The Department has broad general authority, under s. 93.07 (1), Stats., to adopt rules to implement programs under its jurisdiction. The Department also has general authority under s. 97.09 (4), Stats., to adopt rules specifying standards to protect the public from the sale of adulterated or misbranded foods. The Department has specific authority to adopt rules related to food grade standards in s. 93.09 (1), Stats., and specific authority to promulgate rules related to food processors in s. 97.29 (5), Stats.
Related Statutes and Rules
Wisconsin’s maple syrup producers are governed by ch. 97, Stats. (Food, Lodging, and Recreation). Maple syrup processing is regulated under s. 97.29, Stats., (Food processing plants). Subch. II (Maple Syrup) of Chapter 87 (Honey and Maple Syrup), Wis. Adm. Code, interprets ch. 97, Stats., as it relates to maple syrup.
Plain Language Analysis
Wisconsin ranks fourth in the nation in maple sap production. In 2015, Wisconsin maple syrup producers made 215,000 gallons of maple syrup, with an approximate value of $7,000,000. Maple syrup grades provide a common language for describing maple syrup sold both at wholesale and retail. Maple syrup grades are currently established by the United States Department of Agriculture (USDA), several states including Wisconsin, and the Canadian provinces of Ontario and Quebec. The existing Wisconsin grade standards were adopted in 1980.

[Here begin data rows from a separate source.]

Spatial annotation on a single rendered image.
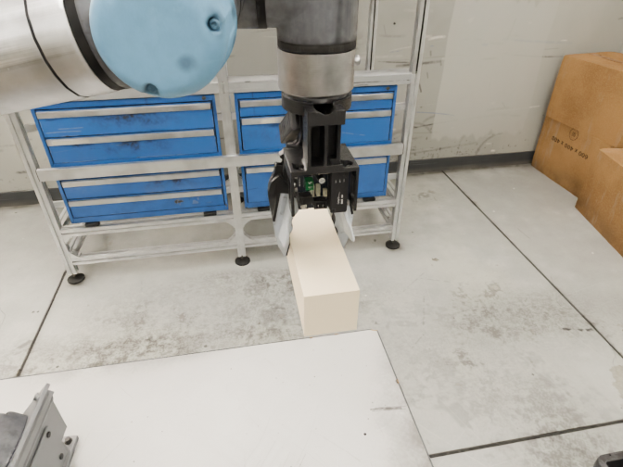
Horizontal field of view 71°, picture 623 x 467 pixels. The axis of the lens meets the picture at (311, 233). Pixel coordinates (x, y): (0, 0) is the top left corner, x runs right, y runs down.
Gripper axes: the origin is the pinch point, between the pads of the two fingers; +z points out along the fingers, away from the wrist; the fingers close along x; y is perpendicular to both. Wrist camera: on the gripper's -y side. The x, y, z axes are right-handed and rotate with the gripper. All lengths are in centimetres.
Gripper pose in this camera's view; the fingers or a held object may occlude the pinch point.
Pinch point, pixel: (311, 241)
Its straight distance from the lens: 57.0
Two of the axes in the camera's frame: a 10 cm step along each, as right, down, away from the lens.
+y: 1.8, 5.6, -8.1
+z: 0.0, 8.2, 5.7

The Department is proposing the separate permanent rule to modernize the Wisconsin maple syrup grade standards at the request of Wisconsin’s maple syrup producers. The USDA’s Agricultural Marketing Service (USDA-AMS) adopted new maple syrup grade standards in 2015. In conjunction with the International Maple Syrup Institute, USDA-AMS upgraded the Grade A color classes so that they are based on spectrophotometric analysis. Among other changes, the Grade B syrup designation was eliminated, and replaced with a Processing Grade designation. The new USDA-AMS standards have already been adopted by Vermont, New Hampshire, New York, and Maine.

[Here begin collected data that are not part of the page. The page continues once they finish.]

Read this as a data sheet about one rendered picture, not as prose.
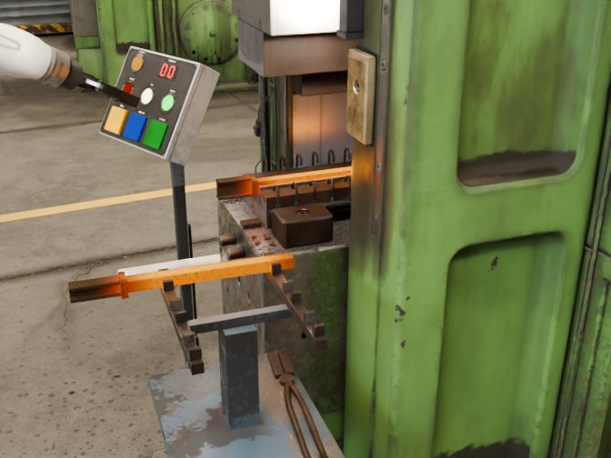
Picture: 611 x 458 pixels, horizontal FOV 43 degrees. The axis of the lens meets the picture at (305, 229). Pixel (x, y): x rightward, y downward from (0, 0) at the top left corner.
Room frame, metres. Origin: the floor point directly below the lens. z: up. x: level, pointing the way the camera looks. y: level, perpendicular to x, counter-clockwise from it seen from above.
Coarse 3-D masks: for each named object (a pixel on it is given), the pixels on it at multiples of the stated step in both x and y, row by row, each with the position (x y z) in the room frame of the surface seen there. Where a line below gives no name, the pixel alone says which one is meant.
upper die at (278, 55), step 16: (240, 32) 1.80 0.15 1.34; (256, 32) 1.67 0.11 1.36; (240, 48) 1.80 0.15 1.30; (256, 48) 1.68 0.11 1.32; (272, 48) 1.64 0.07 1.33; (288, 48) 1.65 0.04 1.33; (304, 48) 1.66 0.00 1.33; (320, 48) 1.68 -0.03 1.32; (336, 48) 1.69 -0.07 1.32; (256, 64) 1.68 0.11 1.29; (272, 64) 1.64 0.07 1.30; (288, 64) 1.65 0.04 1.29; (304, 64) 1.66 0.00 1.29; (320, 64) 1.68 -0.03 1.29; (336, 64) 1.69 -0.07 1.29
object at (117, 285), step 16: (272, 256) 1.36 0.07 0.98; (288, 256) 1.36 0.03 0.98; (160, 272) 1.29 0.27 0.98; (176, 272) 1.29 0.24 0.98; (192, 272) 1.29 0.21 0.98; (208, 272) 1.30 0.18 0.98; (224, 272) 1.30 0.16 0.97; (240, 272) 1.31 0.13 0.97; (256, 272) 1.33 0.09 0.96; (80, 288) 1.22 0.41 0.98; (96, 288) 1.24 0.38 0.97; (112, 288) 1.25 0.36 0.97; (128, 288) 1.25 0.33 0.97; (144, 288) 1.26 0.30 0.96
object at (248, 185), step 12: (336, 168) 1.79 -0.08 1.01; (348, 168) 1.79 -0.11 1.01; (216, 180) 1.67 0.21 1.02; (228, 180) 1.67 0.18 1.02; (240, 180) 1.67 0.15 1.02; (252, 180) 1.69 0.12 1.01; (264, 180) 1.70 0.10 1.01; (276, 180) 1.71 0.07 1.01; (288, 180) 1.72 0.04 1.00; (300, 180) 1.73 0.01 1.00; (216, 192) 1.67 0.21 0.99; (228, 192) 1.67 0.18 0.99; (240, 192) 1.68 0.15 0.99; (252, 192) 1.68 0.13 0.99
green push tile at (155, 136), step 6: (150, 126) 2.08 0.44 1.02; (156, 126) 2.06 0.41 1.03; (162, 126) 2.05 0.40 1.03; (168, 126) 2.05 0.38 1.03; (150, 132) 2.07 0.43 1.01; (156, 132) 2.05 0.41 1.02; (162, 132) 2.04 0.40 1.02; (150, 138) 2.06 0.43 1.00; (156, 138) 2.04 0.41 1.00; (162, 138) 2.03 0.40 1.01; (150, 144) 2.04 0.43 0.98; (156, 144) 2.03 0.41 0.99
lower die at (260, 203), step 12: (300, 168) 1.86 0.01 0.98; (312, 168) 1.86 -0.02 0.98; (324, 168) 1.84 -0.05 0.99; (324, 180) 1.73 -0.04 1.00; (336, 180) 1.74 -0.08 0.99; (348, 180) 1.75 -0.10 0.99; (264, 192) 1.67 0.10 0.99; (288, 192) 1.67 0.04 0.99; (300, 192) 1.67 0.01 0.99; (312, 192) 1.67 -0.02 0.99; (324, 192) 1.68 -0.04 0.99; (336, 192) 1.69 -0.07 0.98; (348, 192) 1.70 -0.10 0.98; (264, 204) 1.65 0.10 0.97; (288, 204) 1.65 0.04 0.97; (300, 204) 1.66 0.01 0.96; (264, 216) 1.65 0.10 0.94; (336, 216) 1.69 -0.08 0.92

This emergency rule will temporarily replace the existing Wisconsin maple syrup standards with those recently developed by the USDA-AMS for the 2017 maple syrup season. The alternatives of keeping the existing standards or having the Department develop new and unique standards for Wisconsin were discussed as part of the permanent rulemaking process and not supported by the Wisconsin maple syrup industry and were not included in this emergency rule. As suggested by Wisconsin maple syrup industry representatives during the permanent rulemaking process, this rule requires containers of maple syrup produced in a licensed food processing plant to be labeled with the grade designation that accurately describes the syrup inside the container. Containers of maple syrup produced in a facility not operating under a food processing plant license may be labeled the same way, with the term “ungraded,” or with no reference to grading. If Grade A color class terms or flavor descriptors from the new standards, e.g., amber and rich, respectively, are included on the maple syrup label, then the label must indicate the grade of syrup inside the container, or that the syrup is “ungraded.” Depending on where the syrup in a container of graded maple syrup was produced, the geographical designation “Wisconsin” or “U.S.” may precede certain grade designations. The rule also describes requirements for labeling maple syrup as “Bottled in Wisconsin” or “Packaged in Wisconsin.”

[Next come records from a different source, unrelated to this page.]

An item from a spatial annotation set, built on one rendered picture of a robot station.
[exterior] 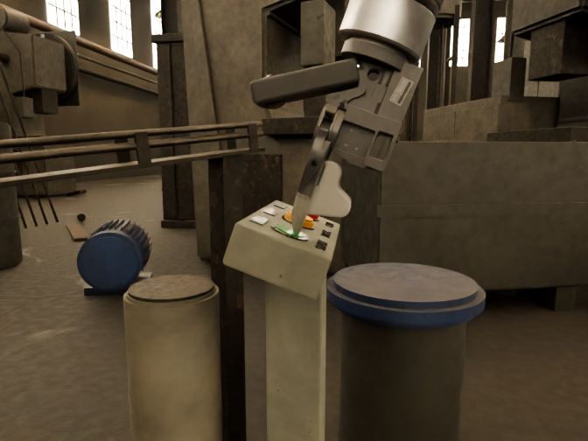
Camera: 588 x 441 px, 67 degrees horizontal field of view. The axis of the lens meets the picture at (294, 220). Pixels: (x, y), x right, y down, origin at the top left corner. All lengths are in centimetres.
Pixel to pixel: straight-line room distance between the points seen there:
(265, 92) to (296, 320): 27
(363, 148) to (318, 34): 188
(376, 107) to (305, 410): 38
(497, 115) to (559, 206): 148
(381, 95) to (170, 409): 44
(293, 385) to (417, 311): 31
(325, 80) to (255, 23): 225
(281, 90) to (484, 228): 163
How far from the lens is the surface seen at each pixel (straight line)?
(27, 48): 837
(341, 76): 48
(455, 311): 86
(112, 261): 224
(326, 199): 48
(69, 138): 74
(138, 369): 60
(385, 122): 47
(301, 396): 61
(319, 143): 46
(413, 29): 48
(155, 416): 62
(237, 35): 276
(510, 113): 360
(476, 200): 200
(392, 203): 185
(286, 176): 255
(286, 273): 48
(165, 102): 440
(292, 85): 48
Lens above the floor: 69
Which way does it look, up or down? 8 degrees down
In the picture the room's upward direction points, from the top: straight up

This emergency rule also addresses requirements for certain maple syrup facilities. The rule differentiates the stringent general requirements for food processing plants and specific requirements for those food processing plants in which the only activity is the concentration of sap, i.e., “sugar houses.” The rule contains specific requirements that address the unique characteristics of many sugar houses, without compromising public health or product wholesomeness. For example, the rule specifically allows a tank containing maple syrup before concentration to be uncovered, as commenters from the maple syrup industry stated that maple sap an uncovered tank cools more rapidly, leading to better quality sap, and an uncovered tank allows visual observation necessary for process control. Similarly, the rule has new, flexible, but adequate, requirements for the proximity of equipment-cleaning sinks, handwash sinks, and a toilet room in a maple sap concentration facility. The rule specifies that liquid maple products and maple-derived water (terms defined in the rule) may be transferred from a concentration facility to a further-processing facility operated under a food processing plant license, provided basic sanitation requirements are met. The rule also defines when and how water removed from reverse osmosis treatment of maple sap may be used for other purposes in a maple sap concentration facility operating under a food processing plant license. This latter topic was the focus of several comments received from maple syrup producers during the permanent rule revision.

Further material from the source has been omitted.